▶ [EXERCISE DATA]
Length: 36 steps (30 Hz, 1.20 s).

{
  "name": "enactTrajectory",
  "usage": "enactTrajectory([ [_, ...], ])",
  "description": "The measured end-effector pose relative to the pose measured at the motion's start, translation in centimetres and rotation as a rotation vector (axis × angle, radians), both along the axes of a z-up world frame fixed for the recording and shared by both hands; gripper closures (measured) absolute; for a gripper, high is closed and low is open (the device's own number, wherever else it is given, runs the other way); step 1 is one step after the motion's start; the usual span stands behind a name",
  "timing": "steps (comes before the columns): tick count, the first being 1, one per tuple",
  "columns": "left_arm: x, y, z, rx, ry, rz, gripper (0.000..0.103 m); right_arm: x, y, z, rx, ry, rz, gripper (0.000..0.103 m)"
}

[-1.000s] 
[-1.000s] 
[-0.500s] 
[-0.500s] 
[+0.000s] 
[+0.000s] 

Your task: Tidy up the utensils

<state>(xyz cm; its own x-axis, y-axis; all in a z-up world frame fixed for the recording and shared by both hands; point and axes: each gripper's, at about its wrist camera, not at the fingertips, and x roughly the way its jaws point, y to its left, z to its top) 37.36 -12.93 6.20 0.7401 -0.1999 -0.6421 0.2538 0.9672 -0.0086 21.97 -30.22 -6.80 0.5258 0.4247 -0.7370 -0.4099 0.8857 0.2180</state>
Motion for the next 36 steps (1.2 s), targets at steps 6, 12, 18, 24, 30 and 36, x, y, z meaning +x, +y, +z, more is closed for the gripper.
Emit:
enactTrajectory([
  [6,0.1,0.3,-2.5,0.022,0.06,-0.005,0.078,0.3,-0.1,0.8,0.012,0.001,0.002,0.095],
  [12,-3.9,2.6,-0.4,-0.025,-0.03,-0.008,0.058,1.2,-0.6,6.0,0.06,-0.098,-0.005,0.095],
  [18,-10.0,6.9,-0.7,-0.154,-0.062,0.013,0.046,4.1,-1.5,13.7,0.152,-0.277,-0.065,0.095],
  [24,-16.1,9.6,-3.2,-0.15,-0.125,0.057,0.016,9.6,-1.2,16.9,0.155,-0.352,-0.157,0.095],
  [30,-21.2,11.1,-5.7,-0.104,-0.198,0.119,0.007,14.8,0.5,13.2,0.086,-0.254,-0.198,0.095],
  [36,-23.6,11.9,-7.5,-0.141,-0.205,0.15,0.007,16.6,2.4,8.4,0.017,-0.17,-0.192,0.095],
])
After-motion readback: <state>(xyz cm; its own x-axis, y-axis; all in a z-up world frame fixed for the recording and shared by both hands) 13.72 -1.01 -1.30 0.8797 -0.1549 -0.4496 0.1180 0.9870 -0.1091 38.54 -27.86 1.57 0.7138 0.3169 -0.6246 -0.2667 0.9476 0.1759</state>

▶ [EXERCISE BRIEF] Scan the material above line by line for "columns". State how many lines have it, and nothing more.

▶ [RESULT FOR THIS TASK] 2